# [ASSIGNMENT]
Could you write out every entry exactly as it stands?

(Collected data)

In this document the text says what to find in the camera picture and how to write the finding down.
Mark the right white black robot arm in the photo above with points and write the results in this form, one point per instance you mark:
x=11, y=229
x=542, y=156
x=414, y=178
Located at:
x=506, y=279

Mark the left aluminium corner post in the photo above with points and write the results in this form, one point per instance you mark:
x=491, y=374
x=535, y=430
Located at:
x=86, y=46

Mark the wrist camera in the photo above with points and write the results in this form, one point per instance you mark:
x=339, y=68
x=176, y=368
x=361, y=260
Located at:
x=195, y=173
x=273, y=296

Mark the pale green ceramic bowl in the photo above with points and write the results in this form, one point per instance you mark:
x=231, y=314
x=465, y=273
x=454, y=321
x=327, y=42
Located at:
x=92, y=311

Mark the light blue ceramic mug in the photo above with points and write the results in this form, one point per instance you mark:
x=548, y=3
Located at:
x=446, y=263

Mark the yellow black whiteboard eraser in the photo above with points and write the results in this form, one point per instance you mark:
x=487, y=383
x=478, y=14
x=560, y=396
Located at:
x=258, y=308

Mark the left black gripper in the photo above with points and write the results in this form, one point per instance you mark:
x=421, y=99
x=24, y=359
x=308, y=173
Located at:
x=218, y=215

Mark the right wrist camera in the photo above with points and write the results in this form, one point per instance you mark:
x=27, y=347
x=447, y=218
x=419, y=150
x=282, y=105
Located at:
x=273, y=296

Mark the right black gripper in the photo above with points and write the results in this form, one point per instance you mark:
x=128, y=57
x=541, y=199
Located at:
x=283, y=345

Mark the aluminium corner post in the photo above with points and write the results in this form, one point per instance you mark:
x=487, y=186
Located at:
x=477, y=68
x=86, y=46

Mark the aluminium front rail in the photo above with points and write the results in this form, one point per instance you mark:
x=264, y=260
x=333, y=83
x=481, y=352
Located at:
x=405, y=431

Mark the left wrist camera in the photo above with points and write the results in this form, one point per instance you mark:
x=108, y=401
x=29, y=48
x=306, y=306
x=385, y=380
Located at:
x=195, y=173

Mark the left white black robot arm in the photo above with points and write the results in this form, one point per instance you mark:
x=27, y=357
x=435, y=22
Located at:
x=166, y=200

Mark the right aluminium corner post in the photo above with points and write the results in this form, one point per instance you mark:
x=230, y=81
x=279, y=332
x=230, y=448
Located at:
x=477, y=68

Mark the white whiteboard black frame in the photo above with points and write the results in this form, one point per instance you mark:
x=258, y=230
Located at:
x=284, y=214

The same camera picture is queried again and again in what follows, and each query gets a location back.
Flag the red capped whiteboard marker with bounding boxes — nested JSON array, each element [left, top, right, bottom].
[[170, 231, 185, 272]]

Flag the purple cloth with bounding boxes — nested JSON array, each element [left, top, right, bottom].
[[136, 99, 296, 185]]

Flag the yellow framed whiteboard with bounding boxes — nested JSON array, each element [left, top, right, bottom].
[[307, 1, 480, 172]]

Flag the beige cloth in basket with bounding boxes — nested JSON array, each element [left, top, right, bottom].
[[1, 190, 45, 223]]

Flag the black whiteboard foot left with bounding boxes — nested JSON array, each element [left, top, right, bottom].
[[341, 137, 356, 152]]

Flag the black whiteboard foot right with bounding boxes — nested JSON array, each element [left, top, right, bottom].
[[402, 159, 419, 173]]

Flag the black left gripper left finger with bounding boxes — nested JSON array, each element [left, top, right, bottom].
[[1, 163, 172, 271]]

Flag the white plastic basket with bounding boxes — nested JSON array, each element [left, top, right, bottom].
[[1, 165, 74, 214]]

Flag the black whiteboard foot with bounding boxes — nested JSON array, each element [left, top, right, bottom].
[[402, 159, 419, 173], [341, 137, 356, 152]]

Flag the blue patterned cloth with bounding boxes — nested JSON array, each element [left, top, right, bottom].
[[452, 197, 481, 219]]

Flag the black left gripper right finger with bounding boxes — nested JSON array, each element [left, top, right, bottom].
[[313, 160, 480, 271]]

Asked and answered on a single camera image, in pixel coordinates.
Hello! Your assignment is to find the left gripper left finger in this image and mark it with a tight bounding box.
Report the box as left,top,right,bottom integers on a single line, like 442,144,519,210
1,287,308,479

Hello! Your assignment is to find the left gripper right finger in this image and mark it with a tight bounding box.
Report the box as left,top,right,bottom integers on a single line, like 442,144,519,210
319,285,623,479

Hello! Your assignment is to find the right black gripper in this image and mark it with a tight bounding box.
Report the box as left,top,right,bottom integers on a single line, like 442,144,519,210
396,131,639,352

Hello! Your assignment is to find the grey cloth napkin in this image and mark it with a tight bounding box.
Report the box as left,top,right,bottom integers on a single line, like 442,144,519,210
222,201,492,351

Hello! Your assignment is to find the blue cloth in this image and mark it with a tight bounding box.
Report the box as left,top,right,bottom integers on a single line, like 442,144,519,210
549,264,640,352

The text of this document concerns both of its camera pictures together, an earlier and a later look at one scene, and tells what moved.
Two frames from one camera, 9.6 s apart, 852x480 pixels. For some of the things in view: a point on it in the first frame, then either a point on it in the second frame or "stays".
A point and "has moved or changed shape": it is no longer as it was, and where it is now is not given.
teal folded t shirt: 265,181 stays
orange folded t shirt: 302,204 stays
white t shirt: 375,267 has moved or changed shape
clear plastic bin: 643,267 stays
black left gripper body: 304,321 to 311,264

# [RESULT OF THE EXERCISE]
In this document the text says what to find in the camera picture and how to write the finding down.
Mark the right white black robot arm in the photo above with points and write the results in this form, one point per instance you mark:
x=11, y=229
x=542, y=156
x=414, y=178
Located at:
x=506, y=279

Mark the left aluminium corner post in the photo above with points and write the results in this form, one point per instance you mark:
x=491, y=374
x=535, y=430
Located at:
x=86, y=46

Mark the wrist camera in the photo above with points and write the results in this form, one point per instance you mark:
x=339, y=68
x=176, y=368
x=361, y=260
Located at:
x=195, y=173
x=273, y=296

Mark the pale green ceramic bowl in the photo above with points and write the results in this form, one point per instance you mark:
x=231, y=314
x=465, y=273
x=454, y=321
x=327, y=42
Located at:
x=92, y=311

Mark the light blue ceramic mug in the photo above with points and write the results in this form, one point per instance you mark:
x=548, y=3
Located at:
x=446, y=263

Mark the yellow black whiteboard eraser in the photo above with points and write the results in this form, one point per instance you mark:
x=487, y=383
x=478, y=14
x=560, y=396
Located at:
x=258, y=308

Mark the left black gripper in the photo above with points and write the results in this form, one point per instance you mark:
x=421, y=99
x=24, y=359
x=308, y=173
Located at:
x=218, y=215

Mark the right wrist camera in the photo above with points and write the results in this form, one point per instance you mark:
x=27, y=347
x=447, y=218
x=419, y=150
x=282, y=105
Located at:
x=273, y=296

Mark the right black gripper in the photo above with points and write the results in this form, one point per instance you mark:
x=128, y=57
x=541, y=199
Located at:
x=283, y=345

Mark the aluminium corner post in the photo above with points and write the results in this form, one point per instance you mark:
x=487, y=186
Located at:
x=477, y=68
x=86, y=46

Mark the aluminium front rail in the photo above with points and write the results in this form, one point per instance you mark:
x=264, y=260
x=333, y=83
x=481, y=352
Located at:
x=405, y=431

Mark the left wrist camera in the photo above with points and write the results in this form, one point per instance you mark:
x=108, y=401
x=29, y=48
x=306, y=306
x=385, y=380
Located at:
x=195, y=173

Mark the left white black robot arm in the photo above with points and write the results in this form, one point per instance you mark:
x=27, y=357
x=435, y=22
Located at:
x=166, y=200

Mark the right aluminium corner post in the photo above with points and write the results in this form, one point per instance you mark:
x=230, y=81
x=279, y=332
x=230, y=448
Located at:
x=477, y=68

Mark the white whiteboard black frame in the photo above with points and write the results in this form, one point per instance you mark:
x=258, y=230
Located at:
x=284, y=214

The same camera picture is queried again and again in what follows, and each query gets a location back.
Flag the red capped whiteboard marker with bounding boxes — nested JSON array, each element [left, top, right, bottom].
[[170, 231, 185, 272]]

Flag the purple cloth with bounding boxes — nested JSON array, each element [left, top, right, bottom].
[[136, 99, 296, 185]]

Flag the yellow framed whiteboard with bounding boxes — nested JSON array, each element [left, top, right, bottom].
[[307, 1, 480, 172]]

Flag the beige cloth in basket with bounding boxes — nested JSON array, each element [left, top, right, bottom].
[[1, 190, 45, 223]]

Flag the black whiteboard foot left with bounding boxes — nested JSON array, each element [left, top, right, bottom].
[[341, 137, 356, 152]]

Flag the black whiteboard foot right with bounding boxes — nested JSON array, each element [left, top, right, bottom].
[[402, 159, 419, 173]]

Flag the black left gripper left finger with bounding boxes — nested JSON array, each element [left, top, right, bottom].
[[1, 163, 172, 271]]

Flag the white plastic basket with bounding boxes — nested JSON array, each element [left, top, right, bottom].
[[1, 165, 74, 214]]

Flag the black whiteboard foot with bounding boxes — nested JSON array, each element [left, top, right, bottom].
[[402, 159, 419, 173], [341, 137, 356, 152]]

Flag the blue patterned cloth with bounding boxes — nested JSON array, each element [left, top, right, bottom].
[[452, 197, 481, 219]]

Flag the black left gripper right finger with bounding boxes — nested JSON array, each element [left, top, right, bottom].
[[313, 160, 480, 271]]

Asked and answered on a single camera image, in pixel coordinates.
Hello! Your assignment is to find the left gripper left finger in this image and mark it with a tight bounding box.
Report the box as left,top,right,bottom integers on a single line, like 442,144,519,210
1,287,308,479

Hello! Your assignment is to find the left gripper right finger in this image and mark it with a tight bounding box.
Report the box as left,top,right,bottom integers on a single line, like 442,144,519,210
319,285,623,479

Hello! Your assignment is to find the right black gripper in this image and mark it with a tight bounding box.
Report the box as left,top,right,bottom integers on a single line, like 442,144,519,210
396,131,639,352

Hello! Your assignment is to find the grey cloth napkin in this image and mark it with a tight bounding box.
Report the box as left,top,right,bottom integers on a single line, like 442,144,519,210
222,201,492,351

Hello! Your assignment is to find the blue cloth in this image and mark it with a tight bounding box.
Report the box as left,top,right,bottom integers on a single line, like 442,144,519,210
549,264,640,352

The text of this document concerns both of its camera pictures together, an earlier and a later look at one scene, and tells what moved.
Two frames from one camera, 9.6 s apart, 852x480 pixels. For some of the things in view: a point on it in the first frame, then either a point on it in the second frame or "stays".
A point and "has moved or changed shape": it is no longer as it was, and where it is now is not given.
teal folded t shirt: 265,181 stays
orange folded t shirt: 302,204 stays
white t shirt: 375,267 has moved or changed shape
clear plastic bin: 643,267 stays
black left gripper body: 304,321 to 311,264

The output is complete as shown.